▶ WHAT TO DO:
Transcribe, word for word, the line containing "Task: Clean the" and each line following it through the end of the listing below. Omit all other lines.

▶ COLLECTED MATERIAL:
- - - - - - -
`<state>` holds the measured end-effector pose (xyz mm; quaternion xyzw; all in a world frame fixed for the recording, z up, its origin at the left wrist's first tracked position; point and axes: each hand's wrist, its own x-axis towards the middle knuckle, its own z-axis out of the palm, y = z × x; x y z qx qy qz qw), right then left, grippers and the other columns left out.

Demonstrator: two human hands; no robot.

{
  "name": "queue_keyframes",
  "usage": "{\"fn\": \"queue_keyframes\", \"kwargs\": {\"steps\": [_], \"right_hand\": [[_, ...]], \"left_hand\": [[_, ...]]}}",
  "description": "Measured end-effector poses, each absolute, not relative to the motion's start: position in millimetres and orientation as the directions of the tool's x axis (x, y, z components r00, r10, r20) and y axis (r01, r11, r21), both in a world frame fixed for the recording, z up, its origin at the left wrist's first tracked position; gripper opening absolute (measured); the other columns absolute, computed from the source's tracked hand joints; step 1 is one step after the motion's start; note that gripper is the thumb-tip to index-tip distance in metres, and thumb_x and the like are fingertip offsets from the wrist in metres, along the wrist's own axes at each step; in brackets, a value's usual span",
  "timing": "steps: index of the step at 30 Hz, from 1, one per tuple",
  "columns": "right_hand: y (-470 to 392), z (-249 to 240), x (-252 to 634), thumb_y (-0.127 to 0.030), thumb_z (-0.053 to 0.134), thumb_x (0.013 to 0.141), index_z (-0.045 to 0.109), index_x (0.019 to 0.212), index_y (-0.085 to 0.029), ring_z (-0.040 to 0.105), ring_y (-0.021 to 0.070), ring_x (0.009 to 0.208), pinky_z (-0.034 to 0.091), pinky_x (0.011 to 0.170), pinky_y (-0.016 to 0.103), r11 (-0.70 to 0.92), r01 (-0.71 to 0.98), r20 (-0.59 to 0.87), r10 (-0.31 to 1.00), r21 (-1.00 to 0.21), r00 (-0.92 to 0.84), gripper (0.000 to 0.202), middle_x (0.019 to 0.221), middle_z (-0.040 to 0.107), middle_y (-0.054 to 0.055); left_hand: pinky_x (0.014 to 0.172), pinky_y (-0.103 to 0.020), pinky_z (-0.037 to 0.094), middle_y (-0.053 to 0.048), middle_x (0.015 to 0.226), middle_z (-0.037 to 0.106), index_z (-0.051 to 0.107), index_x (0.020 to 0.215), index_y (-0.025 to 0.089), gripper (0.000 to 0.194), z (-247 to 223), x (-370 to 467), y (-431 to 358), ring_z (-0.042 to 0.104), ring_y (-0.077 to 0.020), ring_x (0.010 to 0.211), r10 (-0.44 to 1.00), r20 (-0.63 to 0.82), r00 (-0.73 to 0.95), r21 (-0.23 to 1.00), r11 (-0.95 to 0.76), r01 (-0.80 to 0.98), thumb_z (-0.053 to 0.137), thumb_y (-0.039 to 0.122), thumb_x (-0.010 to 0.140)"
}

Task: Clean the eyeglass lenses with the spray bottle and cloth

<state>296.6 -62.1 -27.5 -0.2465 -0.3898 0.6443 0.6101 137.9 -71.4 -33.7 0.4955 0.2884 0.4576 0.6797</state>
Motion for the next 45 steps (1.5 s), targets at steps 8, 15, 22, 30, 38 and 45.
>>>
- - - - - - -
▶ ANSWER FOR THIS EXERCISE:
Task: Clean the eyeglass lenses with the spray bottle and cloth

<state>296.6 -62.1 -27.5 -0.2465 -0.3898 0.6443 0.6101 137.9 -71.4 -33.7 0.4955 0.2884 0.4576 0.6797</state>
Motion for the next 45 steps (1.5 s), targets at steps 8, 15, 22, 30, 38 and 45.
>>>

This output is complete as it stands.